§ Requirement
Extract, from the listing that follows, each line containing the word "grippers".

§ Dataset extract
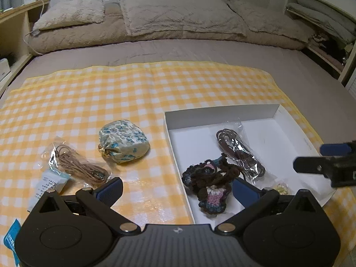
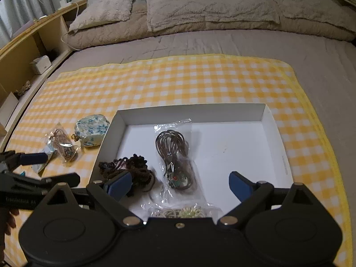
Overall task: Organize soft objects
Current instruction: 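Withdraw both tools from the box toward the remaining items, then grasp the blue headset-cover packet with the left gripper while the right gripper grasps the bagged tan cord, then carry the blue packet and tan cord bag into the white box and release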
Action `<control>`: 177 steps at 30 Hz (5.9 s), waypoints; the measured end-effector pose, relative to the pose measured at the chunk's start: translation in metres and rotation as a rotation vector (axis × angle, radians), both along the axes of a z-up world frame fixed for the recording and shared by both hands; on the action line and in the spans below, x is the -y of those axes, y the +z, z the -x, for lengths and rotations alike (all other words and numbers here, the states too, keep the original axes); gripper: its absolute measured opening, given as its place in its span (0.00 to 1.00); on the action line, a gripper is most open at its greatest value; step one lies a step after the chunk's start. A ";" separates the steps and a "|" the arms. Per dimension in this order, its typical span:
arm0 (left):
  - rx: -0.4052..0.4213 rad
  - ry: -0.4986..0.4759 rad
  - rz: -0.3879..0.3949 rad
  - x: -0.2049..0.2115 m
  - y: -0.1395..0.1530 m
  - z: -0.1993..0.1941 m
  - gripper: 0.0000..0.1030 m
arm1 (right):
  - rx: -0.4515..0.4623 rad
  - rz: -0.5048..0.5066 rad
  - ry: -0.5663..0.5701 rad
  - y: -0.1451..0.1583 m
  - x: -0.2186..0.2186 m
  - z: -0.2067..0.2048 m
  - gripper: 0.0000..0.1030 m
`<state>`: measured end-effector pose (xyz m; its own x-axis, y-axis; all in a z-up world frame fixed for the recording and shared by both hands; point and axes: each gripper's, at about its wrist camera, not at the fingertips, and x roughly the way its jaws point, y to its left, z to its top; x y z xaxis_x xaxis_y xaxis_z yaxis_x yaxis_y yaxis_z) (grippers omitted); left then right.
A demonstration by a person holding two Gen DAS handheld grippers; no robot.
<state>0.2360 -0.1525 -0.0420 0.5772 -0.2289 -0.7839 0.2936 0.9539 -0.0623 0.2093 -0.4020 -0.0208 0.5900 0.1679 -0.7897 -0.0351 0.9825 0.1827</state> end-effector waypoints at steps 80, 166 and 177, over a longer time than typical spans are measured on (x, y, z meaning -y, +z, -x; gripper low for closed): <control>-0.200 -0.096 -0.170 -0.244 -0.060 0.019 0.80 | 0.143 0.163 0.714 -0.056 -0.278 -0.102 0.75; 0.077 0.081 0.156 -0.005 0.017 -0.044 0.49 | 0.177 0.129 0.109 0.012 -0.020 -0.032 0.19; 0.041 0.092 0.260 0.036 -0.014 -0.071 0.58 | 0.116 0.149 0.050 -0.008 0.019 -0.028 0.19</control>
<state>0.3066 -0.1890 -0.0557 0.6348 -0.3647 -0.6812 0.2142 0.9301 -0.2984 0.2372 -0.4208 -0.0284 0.6724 0.0859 -0.7352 -0.0969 0.9949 0.0276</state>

§ The answer
`<state>`: measured end-effector pose (xyz m; its own x-axis, y-axis; all in a z-up world frame fixed for the recording and shared by both hands; point and axes: each gripper's, at about its wrist camera, not at the fingertips, and x roughly the way its jaws point, y to its left, z to its top; x y z xaxis_x xaxis_y xaxis_z yaxis_x yaxis_y yaxis_z) (grippers omitted); left then right.
A demonstration by a person holding two Gen DAS handheld grippers; no robot.

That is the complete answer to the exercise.